Kimi Raikkoken driving for Lotus

22."BlackBerry. Most popular smartphone in the world — then, they were less than 1% of the market share, and their stock value dropped. A couple of years ago, they announced that they would focus more on software and essentially gave up making phones. Lots of BlackBerry executives took advantage of their market share and thought a flat, touchscreen phone wouldn't take off the way it did. How the mighty have fallen."

A Blackberry Pearl

23."Circuit City. It was a major retail chain in the 1980s that collapsed under mismanagement. Its arguably biggest blunder was firing all of its experienced, better-paid workers for cheaper, inexperienced ones. Apparently, selling merchandise and keeping customers happy are important in the retail business. Who knew?"

Circuit City

24."Borders Books. A conversation happened between Amazon and the giant Borders Books. This internet thing was starting to look like it would harm retail sales, so Borders agreed to sell books online through Amazon. By 2007, Borders ended its marketing alliance with Amazon."

Borders Books

25."Quibi — when it decided that 10-minute clips watched in portrait on a commuter train is the future of home entertainment."

A Quibi ad

26."Ayds Diet Candy. They didn’t change their name after the emergence of the AIDS virus."
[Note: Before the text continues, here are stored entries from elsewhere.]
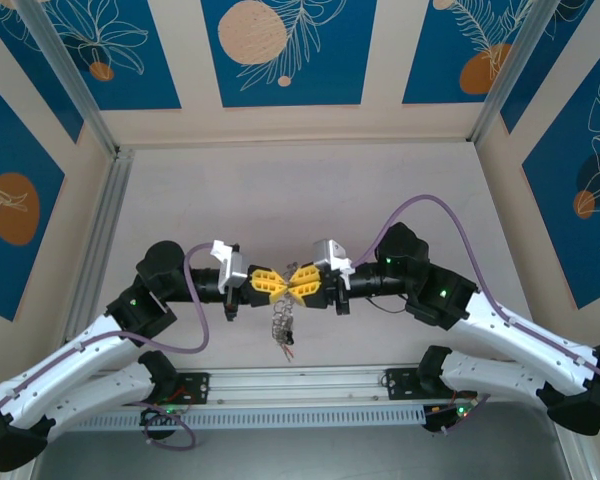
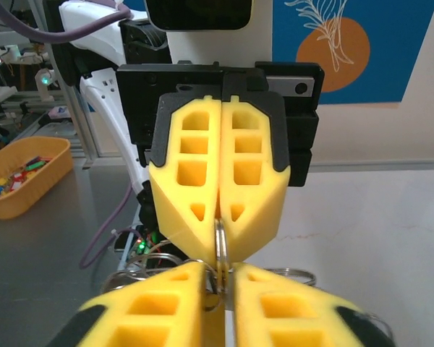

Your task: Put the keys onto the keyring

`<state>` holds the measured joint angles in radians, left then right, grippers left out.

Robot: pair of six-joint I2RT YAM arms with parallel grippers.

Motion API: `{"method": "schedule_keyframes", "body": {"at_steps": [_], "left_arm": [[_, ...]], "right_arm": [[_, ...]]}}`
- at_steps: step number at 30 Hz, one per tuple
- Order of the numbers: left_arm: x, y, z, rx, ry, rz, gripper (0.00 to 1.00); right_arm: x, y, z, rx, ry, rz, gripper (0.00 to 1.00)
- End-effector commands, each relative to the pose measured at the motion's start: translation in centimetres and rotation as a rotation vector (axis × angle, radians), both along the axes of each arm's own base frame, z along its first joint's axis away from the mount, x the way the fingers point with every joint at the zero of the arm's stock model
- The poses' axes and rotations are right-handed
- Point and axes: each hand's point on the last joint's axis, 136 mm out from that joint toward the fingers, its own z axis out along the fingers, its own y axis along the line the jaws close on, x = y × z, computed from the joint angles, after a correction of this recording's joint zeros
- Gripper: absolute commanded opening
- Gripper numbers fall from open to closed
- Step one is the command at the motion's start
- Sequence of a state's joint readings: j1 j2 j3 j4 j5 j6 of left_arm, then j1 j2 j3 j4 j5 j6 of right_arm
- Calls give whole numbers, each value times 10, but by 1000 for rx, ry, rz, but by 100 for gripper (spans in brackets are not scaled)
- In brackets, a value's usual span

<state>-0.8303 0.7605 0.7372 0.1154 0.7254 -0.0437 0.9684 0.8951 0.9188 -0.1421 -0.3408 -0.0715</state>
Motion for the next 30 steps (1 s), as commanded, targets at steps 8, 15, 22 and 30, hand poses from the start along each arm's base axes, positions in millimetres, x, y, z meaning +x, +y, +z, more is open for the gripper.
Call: {"method": "schedule_keyframes", "body": {"at_steps": [8, 15, 22, 30], "left_arm": [[7, 8, 19, -17, -70, 74, 0], [20, 24, 2, 233, -107, 198, 26], [20, 26, -2, 371, -130, 206, 26], [20, 14, -18, 468, -126, 154, 27]], "right_arm": [[13, -2, 1, -60, -37, -74, 0], [19, -9, 1, -140, -113, -111, 0], [18, -4, -1, -194, -133, -91, 0], [12, 3, -6, -226, -127, -54, 0]]}}
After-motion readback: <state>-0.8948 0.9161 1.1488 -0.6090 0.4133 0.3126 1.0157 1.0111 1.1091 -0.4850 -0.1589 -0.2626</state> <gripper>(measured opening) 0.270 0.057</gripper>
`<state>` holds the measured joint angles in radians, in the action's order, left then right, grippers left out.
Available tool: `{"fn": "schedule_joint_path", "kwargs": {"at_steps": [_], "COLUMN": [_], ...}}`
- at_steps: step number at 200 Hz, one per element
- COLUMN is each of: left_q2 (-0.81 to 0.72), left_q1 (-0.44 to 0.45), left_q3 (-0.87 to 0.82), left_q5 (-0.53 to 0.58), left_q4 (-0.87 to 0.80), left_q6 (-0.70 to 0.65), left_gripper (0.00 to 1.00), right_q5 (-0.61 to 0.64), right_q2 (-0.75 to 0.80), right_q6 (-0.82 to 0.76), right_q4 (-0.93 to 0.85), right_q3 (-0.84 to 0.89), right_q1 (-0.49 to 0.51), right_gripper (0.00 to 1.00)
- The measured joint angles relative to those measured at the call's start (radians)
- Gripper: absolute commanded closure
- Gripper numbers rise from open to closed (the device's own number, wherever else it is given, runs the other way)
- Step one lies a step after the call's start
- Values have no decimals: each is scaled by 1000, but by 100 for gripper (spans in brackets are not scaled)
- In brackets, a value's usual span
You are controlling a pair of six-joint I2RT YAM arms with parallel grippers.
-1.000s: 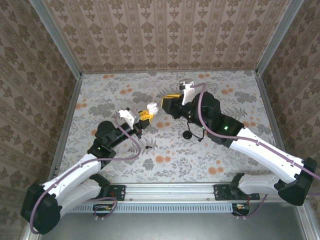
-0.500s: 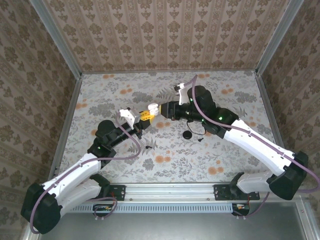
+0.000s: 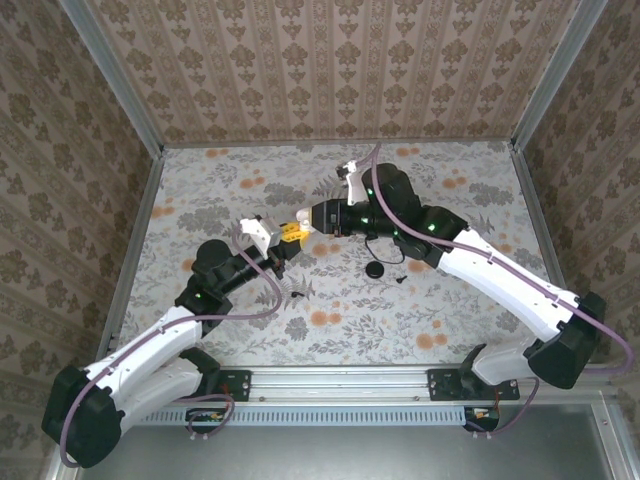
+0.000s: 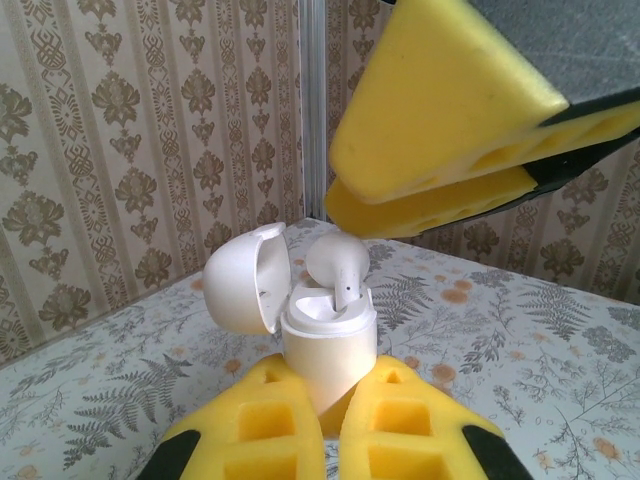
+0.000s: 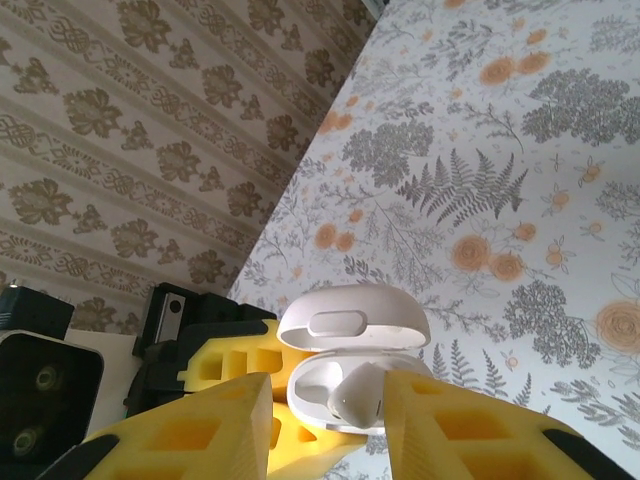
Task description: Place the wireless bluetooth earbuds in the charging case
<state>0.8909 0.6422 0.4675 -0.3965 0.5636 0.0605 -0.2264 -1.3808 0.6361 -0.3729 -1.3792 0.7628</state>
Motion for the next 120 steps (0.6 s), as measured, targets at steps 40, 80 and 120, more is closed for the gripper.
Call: {"fn": "schedule_joint_path", "kwargs": {"at_steps": [40,80,120], "left_q2": [0,0,0], "left_q1": [0,0,0], "left_q3": [5,9,9], "left_q5": [-1,-6,-7], "left_q4": [-7,-21,-32], "left_q6": [0,0,0], "left_gripper": [100,100,100], "right_q5": [-1,-3,-3], "right_q2": [-42,-68,-93], "right_q6": [-4,-12,-45], "right_q4": [-43,-81,-120], "right_q3": [-45,-78,-113], "right_q1": [6,9,12], "right_gripper": [65,64,62]}}
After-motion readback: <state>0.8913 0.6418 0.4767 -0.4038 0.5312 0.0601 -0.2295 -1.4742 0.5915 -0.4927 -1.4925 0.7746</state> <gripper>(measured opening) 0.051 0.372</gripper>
A screenshot of an Ayds candy box from a commercial

27."Yik Yak. It was a completely anonymous message-posting app at first. They then started to make it less anonymous by introducing usernames which — while they can still be throwaway usernames — certainly made people lose the favor of the app. They eventually shut down."

The Yik Yak page in the Google Play Store on a mobile phone

28."Vine. It seemed like the best thing at the time."
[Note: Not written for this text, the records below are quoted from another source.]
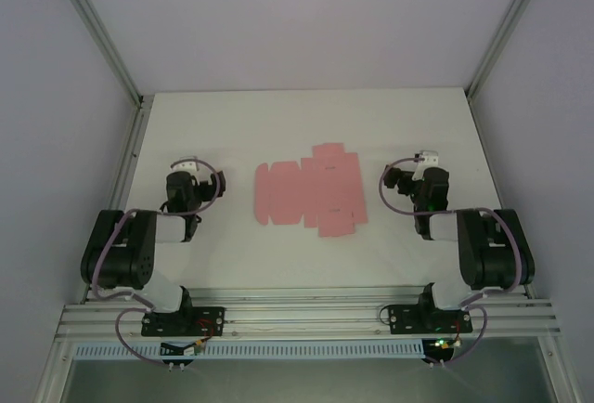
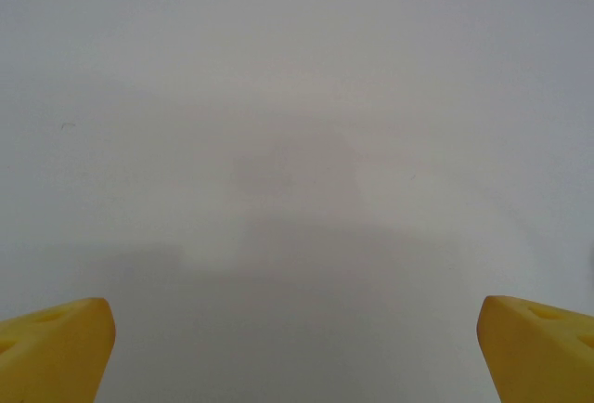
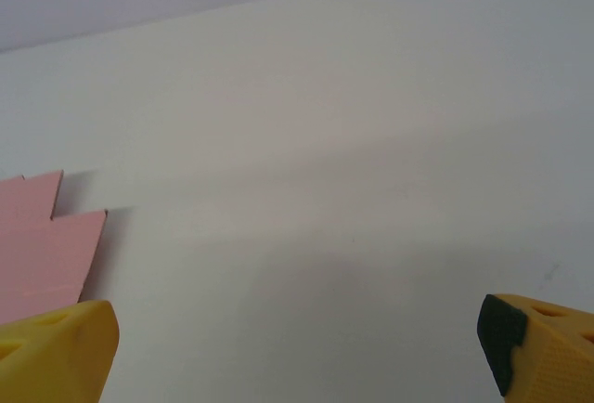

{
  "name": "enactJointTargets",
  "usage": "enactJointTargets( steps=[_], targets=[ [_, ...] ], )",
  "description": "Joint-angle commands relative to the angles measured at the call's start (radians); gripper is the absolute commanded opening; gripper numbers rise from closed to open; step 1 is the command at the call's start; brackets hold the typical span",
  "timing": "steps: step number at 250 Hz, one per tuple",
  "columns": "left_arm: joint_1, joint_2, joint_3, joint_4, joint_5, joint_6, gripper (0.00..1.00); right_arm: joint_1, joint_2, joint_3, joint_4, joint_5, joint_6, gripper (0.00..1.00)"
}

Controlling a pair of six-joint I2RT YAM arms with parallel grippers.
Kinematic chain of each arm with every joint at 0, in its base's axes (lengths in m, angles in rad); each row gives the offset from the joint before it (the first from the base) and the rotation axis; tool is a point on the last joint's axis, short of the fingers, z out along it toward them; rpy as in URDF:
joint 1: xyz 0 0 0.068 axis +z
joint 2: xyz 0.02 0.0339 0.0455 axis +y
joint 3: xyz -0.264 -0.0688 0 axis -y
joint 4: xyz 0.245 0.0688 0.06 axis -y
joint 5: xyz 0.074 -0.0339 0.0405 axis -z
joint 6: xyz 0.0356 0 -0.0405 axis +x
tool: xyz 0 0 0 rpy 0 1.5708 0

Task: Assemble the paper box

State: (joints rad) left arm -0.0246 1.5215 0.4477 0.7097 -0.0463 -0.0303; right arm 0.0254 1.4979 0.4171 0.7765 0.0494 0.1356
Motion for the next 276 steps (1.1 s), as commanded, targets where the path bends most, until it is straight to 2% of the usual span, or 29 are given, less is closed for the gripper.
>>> enactJointTargets(
  steps=[1,27,48,64,90,104,134,158,177,208,232,276],
  targets=[
    [-0.009,-0.163,0.123,-0.301,-0.022,-0.062,1.0,0.011,-0.14,0.12,-0.283,0.026,0.011,1.0],
    [-0.01,-0.228,0.249,-0.632,0.058,-0.251,1.0,0.051,-0.21,0.298,-0.67,0.047,0.116,1.0],
    [-0.018,-0.209,0.302,-0.759,0.193,-0.381,1.0,0.101,-0.168,0.438,-0.939,-0.031,0.239,1.0],
    [-0.038,-0.173,0.34,-0.828,0.319,-0.399,1.0,0.158,-0.102,0.513,-1.053,-0.106,0.256,1.0],
    [-0.083,-0.1,0.398,-0.916,0.424,-0.446,1.0,0.237,0.01,0.608,-1.16,-0.107,0.282,1.0],
    [-0.11,-0.064,0.412,-0.926,0.481,-0.451,1.0,0.258,0.047,0.632,-1.174,-0.134,0.307,1.0],
    [-0.167,0.037,0.438,-0.908,0.52,-0.454,1.0,0.31,0.112,0.635,-1.122,-0.231,0.323,1.0],
    [-0.198,0.149,0.484,-0.894,0.594,-0.45,1.0,0.318,0.169,0.643,-1.127,-0.244,0.332,1.0],
    [-0.221,0.214,0.518,-0.879,0.64,-0.433,0.95,0.318,0.203,0.647,-1.137,-0.228,0.334,1.0],
    [-0.231,0.259,0.568,-0.898,0.61,-0.408,0.91,0.318,0.227,0.641,-1.13,-0.226,0.328,1.0],
    [-0.232,0.293,0.605,-0.908,0.649,-0.397,0.84,0.318,0.25,0.643,-1.125,-0.227,0.332,1.0],
    [-0.262,0.286,0.625,-0.885,0.692,-0.369,0.72,0.318,0.29,0.642,-1.101,-0.24,0.338,1.0]
  ],
)
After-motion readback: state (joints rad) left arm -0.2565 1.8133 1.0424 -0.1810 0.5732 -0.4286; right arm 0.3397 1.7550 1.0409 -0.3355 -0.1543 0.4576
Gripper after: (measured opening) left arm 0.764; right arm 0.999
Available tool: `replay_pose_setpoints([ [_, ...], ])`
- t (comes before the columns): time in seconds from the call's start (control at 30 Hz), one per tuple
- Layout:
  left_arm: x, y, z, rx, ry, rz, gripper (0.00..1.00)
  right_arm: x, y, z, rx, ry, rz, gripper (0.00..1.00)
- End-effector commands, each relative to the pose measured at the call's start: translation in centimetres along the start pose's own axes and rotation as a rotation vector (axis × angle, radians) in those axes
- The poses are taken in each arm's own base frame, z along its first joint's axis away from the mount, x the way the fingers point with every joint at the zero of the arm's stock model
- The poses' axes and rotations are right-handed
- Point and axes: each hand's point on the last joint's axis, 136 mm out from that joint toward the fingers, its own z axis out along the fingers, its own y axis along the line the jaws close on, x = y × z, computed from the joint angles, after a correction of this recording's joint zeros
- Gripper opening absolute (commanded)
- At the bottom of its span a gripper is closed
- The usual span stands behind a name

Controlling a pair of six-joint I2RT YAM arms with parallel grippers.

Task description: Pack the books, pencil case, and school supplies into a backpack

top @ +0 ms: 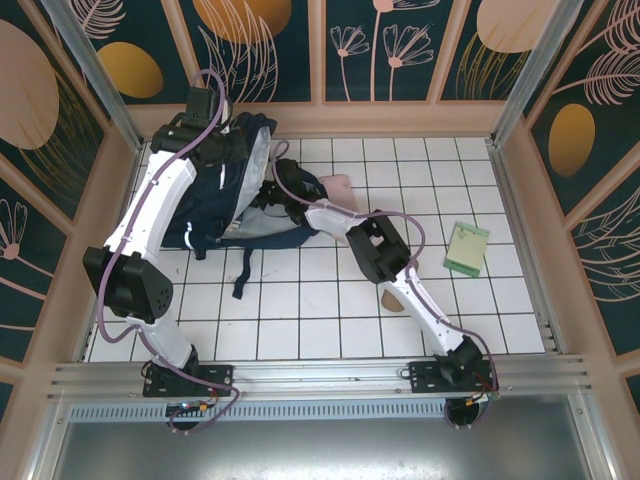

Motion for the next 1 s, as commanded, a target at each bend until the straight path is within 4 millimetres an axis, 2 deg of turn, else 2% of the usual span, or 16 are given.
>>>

Someone tapping their phone screen

29."Schlitz. Throughout the '60s, it was one of America's biggest national beers. In 1974, Schlitz president and chairman Robert Uihlein, Jr. believed beer drinkers couldn't distinguish their favorite beer from other brands. He oversaw the introduction of a slimmer brewing process, replacing barley with corn syrup and using silica gel as a preservative during the brewing process that was then filtered out (so didn't have to be listed as an ingredient). Instead, the beer spoiled faster, grew cloudy on racks, didn't produce a frothy head when poured, and was flavorless. This resulted in a 100-million bottle recall. Schlitz also didn't realize light beer was becoming a thing, so it got its clock cleaned by Bud and Miller. It then ran an ad campaign with some belligerent-sounding guy threatening to kill an off-camera guy if he took his Schlitz away. By the '80s, it went back to its original brewing process, but the damage was done."
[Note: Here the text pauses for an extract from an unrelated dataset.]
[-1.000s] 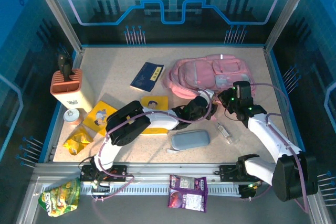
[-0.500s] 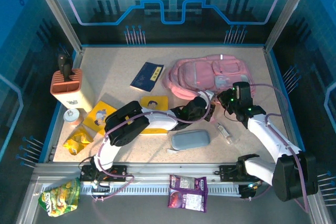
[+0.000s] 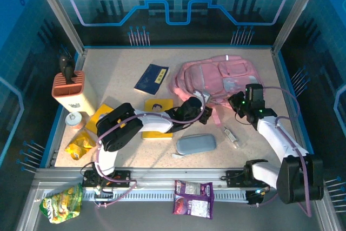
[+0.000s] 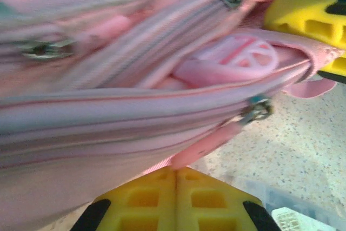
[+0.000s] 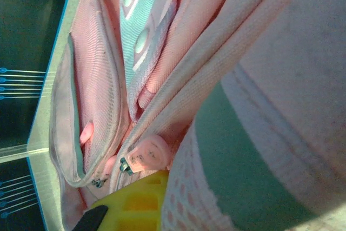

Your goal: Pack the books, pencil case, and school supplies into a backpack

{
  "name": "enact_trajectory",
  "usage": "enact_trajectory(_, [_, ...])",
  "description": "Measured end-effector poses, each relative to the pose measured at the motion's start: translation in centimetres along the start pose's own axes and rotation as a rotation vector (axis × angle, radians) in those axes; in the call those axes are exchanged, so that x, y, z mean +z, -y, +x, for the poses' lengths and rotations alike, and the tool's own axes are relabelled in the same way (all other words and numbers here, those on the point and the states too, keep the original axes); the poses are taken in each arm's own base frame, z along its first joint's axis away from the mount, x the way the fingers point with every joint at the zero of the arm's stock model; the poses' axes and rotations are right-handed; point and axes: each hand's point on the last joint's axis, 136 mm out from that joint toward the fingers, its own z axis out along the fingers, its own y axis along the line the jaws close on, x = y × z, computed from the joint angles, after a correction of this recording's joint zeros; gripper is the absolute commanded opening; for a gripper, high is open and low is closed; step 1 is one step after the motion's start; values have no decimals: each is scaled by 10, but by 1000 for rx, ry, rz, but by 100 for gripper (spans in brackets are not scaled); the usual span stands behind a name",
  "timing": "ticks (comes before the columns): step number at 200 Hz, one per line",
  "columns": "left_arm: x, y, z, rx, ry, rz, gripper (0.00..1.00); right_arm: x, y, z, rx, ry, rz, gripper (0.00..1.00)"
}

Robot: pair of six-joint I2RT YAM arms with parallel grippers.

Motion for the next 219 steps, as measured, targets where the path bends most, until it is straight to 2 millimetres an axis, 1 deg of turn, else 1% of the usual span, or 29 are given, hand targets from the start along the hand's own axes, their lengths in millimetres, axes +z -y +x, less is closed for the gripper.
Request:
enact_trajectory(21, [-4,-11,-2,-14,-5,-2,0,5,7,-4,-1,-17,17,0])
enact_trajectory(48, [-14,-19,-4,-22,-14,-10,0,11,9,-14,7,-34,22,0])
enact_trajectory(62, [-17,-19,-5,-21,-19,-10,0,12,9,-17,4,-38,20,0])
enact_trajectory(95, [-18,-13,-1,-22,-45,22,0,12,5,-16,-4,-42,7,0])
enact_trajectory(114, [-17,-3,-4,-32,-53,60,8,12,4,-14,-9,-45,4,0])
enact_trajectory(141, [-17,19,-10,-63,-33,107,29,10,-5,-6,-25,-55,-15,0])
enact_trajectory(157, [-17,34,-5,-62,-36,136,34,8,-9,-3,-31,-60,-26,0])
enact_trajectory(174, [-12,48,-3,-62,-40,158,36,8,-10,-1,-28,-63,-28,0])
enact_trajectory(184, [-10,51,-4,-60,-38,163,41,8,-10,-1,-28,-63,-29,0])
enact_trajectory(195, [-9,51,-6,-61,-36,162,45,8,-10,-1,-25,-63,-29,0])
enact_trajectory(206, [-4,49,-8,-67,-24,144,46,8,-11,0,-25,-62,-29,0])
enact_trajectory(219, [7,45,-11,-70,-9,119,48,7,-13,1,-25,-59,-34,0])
A Schlitz billboard sign above a highway in the 70s

Here's an ad from the "Drink Schlitz or I'll kill you" campaign for ya:

30."Digg was bigger than Reddit until they decided to force changes on the site. The changes were immensely unpopular — to the point where users began posting Reddit links as a way of rebellion. Digg stuck to their new ways and collapsed."

The Digg top news page

31."Schwinn. The executives of America's most venerable bicycle maker could not be convinced that mountain bikes were anything more than a fad. They made one, called it the Klunker (yes, really), and then got an Asian company to just design a mountain bike for them. Today, Schwinn is just a brand name someone else owns."

A Schwinn bike

32."MoviePass was a weird one. Their model was too good to be true. They lost money on every subscriber who was seeing more than two movies a month — which was most of their subscribers."

MoviePass

33.And last but not least, "There was a donut shop by my high school. It opened at 6 a.m. and closed at 5 p.m., so students would be there every day before school started at 7:30 a.m. and after school ended at 2:15 p.m. But then, they changed their hours to 8 a.m. to 3 p.m. and couldn’t make any more money. They shut down a few months after that."